From the material beneath, pull every line with the word "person".

Data for review START

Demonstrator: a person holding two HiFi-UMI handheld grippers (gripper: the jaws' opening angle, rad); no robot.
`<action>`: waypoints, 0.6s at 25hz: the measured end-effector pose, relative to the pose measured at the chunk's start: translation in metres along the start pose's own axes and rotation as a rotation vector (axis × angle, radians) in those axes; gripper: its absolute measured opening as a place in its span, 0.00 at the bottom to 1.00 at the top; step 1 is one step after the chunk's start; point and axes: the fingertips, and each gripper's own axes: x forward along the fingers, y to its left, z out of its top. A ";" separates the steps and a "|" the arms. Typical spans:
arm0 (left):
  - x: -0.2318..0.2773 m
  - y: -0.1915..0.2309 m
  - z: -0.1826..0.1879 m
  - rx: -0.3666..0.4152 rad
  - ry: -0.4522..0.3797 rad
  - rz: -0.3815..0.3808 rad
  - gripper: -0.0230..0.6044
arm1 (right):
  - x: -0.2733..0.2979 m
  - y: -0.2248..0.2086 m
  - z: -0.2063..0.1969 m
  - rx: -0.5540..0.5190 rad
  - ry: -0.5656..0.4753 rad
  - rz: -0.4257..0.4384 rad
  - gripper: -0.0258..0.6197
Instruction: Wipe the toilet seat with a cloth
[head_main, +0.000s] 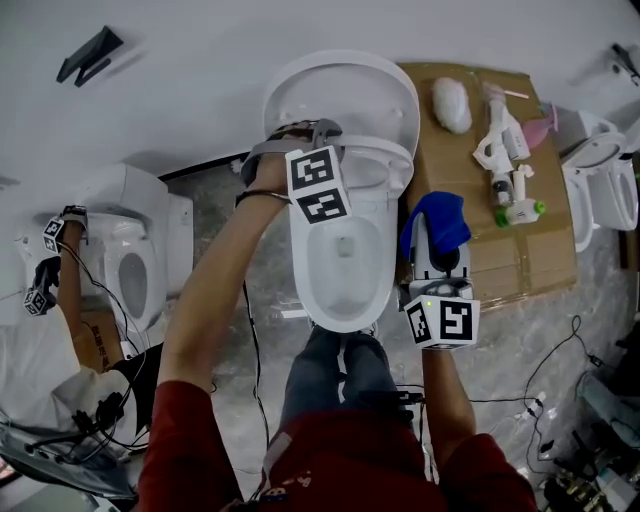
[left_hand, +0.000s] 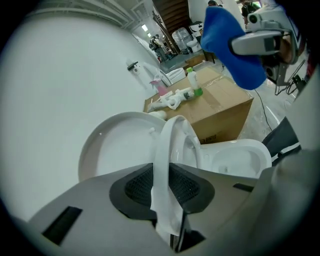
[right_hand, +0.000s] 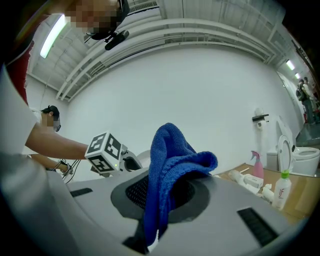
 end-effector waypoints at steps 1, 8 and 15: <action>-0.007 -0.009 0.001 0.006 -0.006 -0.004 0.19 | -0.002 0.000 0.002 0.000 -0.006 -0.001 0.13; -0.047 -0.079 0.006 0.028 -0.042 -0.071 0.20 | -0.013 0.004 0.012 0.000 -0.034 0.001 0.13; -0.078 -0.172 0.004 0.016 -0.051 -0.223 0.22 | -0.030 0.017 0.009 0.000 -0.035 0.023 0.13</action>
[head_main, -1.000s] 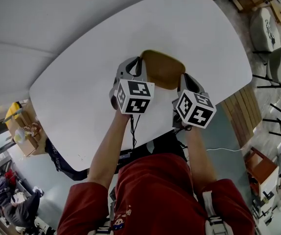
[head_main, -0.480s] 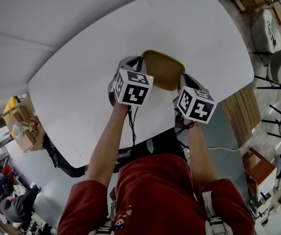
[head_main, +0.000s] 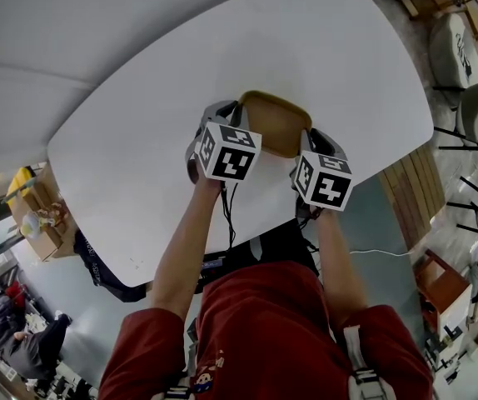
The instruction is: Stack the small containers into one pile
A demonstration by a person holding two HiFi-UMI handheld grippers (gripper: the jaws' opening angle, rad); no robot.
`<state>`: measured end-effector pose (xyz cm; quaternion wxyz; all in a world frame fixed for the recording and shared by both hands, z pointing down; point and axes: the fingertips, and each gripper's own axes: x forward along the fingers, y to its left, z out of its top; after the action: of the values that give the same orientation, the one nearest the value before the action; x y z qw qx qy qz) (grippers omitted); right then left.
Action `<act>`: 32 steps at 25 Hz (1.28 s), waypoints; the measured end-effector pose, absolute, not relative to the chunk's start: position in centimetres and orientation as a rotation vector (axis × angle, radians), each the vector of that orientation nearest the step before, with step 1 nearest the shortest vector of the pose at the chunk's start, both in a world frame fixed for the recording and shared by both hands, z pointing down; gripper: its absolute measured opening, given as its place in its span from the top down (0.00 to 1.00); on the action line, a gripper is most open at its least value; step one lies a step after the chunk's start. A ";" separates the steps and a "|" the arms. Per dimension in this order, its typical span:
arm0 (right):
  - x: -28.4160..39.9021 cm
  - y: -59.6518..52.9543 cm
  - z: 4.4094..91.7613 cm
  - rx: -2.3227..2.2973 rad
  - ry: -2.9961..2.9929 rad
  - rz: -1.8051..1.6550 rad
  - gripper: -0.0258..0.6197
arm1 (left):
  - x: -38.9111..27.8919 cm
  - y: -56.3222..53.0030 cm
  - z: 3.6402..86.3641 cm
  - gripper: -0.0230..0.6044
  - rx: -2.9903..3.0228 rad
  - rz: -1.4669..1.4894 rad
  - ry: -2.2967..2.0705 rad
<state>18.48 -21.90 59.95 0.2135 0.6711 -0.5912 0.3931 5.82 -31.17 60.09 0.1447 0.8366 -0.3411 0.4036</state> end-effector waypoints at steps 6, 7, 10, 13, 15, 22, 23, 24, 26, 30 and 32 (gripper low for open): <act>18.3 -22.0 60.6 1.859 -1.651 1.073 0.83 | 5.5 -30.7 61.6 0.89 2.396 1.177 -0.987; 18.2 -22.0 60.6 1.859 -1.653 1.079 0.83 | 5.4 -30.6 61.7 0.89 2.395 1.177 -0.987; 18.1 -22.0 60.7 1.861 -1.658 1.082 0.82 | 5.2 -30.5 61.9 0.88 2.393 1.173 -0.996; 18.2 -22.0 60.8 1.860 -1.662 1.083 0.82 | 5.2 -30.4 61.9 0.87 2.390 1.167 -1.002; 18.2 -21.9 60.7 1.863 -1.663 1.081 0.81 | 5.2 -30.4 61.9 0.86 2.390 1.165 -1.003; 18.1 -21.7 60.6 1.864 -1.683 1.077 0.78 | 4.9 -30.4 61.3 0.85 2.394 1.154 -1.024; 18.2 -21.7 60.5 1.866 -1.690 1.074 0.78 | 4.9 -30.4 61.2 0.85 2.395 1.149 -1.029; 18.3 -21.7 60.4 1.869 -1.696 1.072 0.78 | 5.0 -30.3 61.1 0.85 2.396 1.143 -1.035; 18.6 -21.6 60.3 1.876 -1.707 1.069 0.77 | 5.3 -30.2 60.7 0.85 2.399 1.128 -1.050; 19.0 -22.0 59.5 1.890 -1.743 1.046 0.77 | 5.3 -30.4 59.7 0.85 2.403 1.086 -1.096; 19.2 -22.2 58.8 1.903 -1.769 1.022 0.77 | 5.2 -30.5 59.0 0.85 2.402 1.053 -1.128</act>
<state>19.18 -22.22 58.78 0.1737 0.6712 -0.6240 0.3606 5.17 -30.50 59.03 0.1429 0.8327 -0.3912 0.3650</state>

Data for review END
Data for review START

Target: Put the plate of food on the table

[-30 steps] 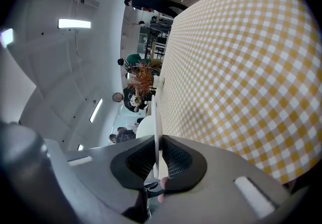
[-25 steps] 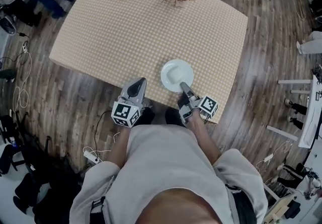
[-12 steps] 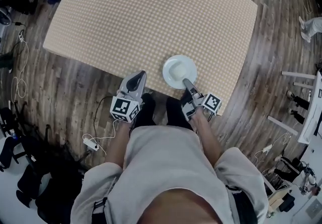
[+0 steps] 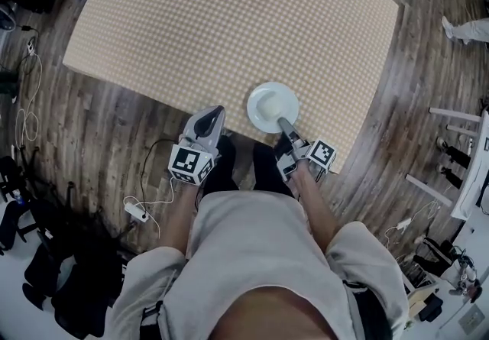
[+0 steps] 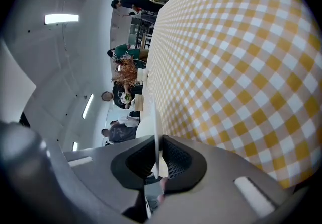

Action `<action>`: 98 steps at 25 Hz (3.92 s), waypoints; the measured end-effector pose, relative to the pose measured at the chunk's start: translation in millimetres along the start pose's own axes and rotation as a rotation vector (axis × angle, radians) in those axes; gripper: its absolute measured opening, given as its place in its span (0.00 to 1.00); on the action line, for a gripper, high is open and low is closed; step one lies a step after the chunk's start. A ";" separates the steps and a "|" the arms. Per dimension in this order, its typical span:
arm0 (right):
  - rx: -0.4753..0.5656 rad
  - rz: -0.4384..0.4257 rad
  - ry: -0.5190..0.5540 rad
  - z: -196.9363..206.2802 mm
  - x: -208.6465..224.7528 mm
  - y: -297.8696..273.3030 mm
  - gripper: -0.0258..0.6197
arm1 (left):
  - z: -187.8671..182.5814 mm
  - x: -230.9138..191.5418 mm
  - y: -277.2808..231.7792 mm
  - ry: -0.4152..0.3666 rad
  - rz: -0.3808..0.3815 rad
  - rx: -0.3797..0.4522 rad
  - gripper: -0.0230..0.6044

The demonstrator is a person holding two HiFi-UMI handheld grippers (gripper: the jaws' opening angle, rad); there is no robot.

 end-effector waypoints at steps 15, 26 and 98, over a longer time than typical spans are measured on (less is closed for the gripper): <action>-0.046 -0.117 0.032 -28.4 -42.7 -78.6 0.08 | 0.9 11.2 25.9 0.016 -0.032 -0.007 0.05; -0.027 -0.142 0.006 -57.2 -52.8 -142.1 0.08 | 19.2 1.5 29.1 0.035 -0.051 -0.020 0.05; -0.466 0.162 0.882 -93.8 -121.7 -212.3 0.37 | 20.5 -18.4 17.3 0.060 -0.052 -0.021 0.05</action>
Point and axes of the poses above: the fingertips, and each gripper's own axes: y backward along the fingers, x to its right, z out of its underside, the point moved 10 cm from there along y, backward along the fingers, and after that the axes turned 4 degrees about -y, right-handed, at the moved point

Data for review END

Task output:
Demonstrator: a person holding two HiFi-UMI handheld grippers (gripper: the jaws' opening angle, rad); no robot.
A demonstration by a person holding two HiFi-UMI handheld grippers (gripper: the jaws' opening angle, rad); no robot.
The demonstrator is a person holding two HiFi-UMI handheld grippers (gripper: the jaws' opening angle, rad); there is no robot.

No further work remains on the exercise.